A phase 1 study of acapatamab, a half-life extended, PSMA-targeting bispecific T-cell engager for metastatic castration-resistant prostate cancer

Abstract

Purpose: Safety and efficacy of acapatamab, a prostate-specific membrane antigen (PSMA) x CD3 bispecific T-cell engager were evaluated in a first-in-human study in metastatic castration-resistant prostate cancer (mCRPC). Patients and Methods: Patients with mCRPC refractory to androgen receptor pathway inhibitor therapy and taxane-based chemotherapy received target acapatamab doses ranging from 0.003 mg–0.9 mg in dose exploration (7 dose levels) and 0.3 mg (recommended phase 2 dose) in dose expansion intravenously Q2W. Safety (primary objective), pharmacokinetics, and antitumor activity (secondary objectives) were assessed.
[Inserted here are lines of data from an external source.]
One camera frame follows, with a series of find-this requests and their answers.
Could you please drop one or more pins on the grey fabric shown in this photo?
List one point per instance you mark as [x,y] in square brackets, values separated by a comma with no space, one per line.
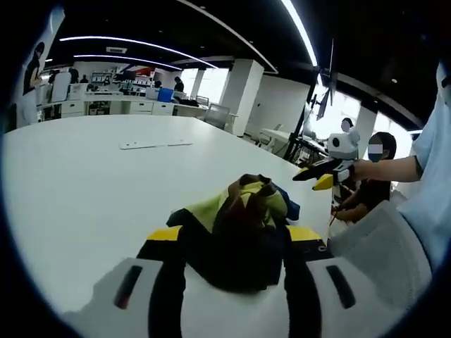
[380,239]

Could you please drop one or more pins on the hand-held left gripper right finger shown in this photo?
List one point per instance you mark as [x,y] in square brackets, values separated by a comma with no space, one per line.
[319,299]

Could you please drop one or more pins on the white desk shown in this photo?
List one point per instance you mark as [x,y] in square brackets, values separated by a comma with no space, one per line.
[276,135]

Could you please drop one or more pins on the multicoloured garment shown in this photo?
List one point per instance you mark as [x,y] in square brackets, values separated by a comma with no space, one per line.
[243,225]

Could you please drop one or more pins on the person in light blue shirt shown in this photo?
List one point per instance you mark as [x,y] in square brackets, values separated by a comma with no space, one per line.
[430,176]

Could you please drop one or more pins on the black monitor stand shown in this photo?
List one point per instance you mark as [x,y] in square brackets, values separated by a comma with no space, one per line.
[326,81]

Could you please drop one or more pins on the long ceiling light strip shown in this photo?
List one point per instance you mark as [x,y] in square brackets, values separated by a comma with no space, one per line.
[303,28]
[130,60]
[141,44]

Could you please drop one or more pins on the white drawer cabinets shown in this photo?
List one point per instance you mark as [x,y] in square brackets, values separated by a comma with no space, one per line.
[116,107]

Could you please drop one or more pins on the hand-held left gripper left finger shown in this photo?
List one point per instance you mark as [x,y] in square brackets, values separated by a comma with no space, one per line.
[105,292]

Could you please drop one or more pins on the blue box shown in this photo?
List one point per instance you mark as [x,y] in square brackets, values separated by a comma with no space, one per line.
[165,94]

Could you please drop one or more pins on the wall poster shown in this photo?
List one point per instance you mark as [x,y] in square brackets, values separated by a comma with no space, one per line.
[35,70]

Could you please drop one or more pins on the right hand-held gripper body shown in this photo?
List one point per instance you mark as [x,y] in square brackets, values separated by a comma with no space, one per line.
[343,148]

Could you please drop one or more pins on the white mesh chair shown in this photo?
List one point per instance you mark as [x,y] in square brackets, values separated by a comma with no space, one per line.
[216,114]

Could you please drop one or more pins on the white flat plate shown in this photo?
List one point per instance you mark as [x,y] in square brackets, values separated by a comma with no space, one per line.
[155,144]
Results: In all, 133 patients (dose exploration, n=77; dose expansion, n=56) received acapatamab. Cytokine release syndrome (CRS) was the most common treatment-emergent adverse event seen in 97.4% and 98.2% of patients in dose exploration and dose expansion respectively; grade ≥ 3 was seen in 23.4% and 16.1%, respectively. Most CRS events were seen in treatment cycle 1; incidence and severity decreased at/beyond cycle 2. In dose expansion, confirmed prostate-specific antigen responses (PSA50) were seen in 30.4% of patients and radiographic partial responses in 7.4% (RECIST 1.1). Median PSA progression-free survival (PFS) was 3.3 months (95% CI, 3.0–4.9), radiographic PFS per PCWG3 was 3.7 months (95% CI, 2.0–5.4). Acapatamab induced T-cell activation and increased cytokine production several-fold within 24h of initiation. Treatment-emergent antidrug antibodies were detected in 55% and impacted serum exposures in 36% of patients in dose expansion. Conclusions: Acapatamab was safe and tolerated and had a manageable CRS profile. Preliminary signs of efficacy with limited durable antitumor activity were observed. Acapatamab demonstrated pharmacokinetic and pharmacodynamic activity.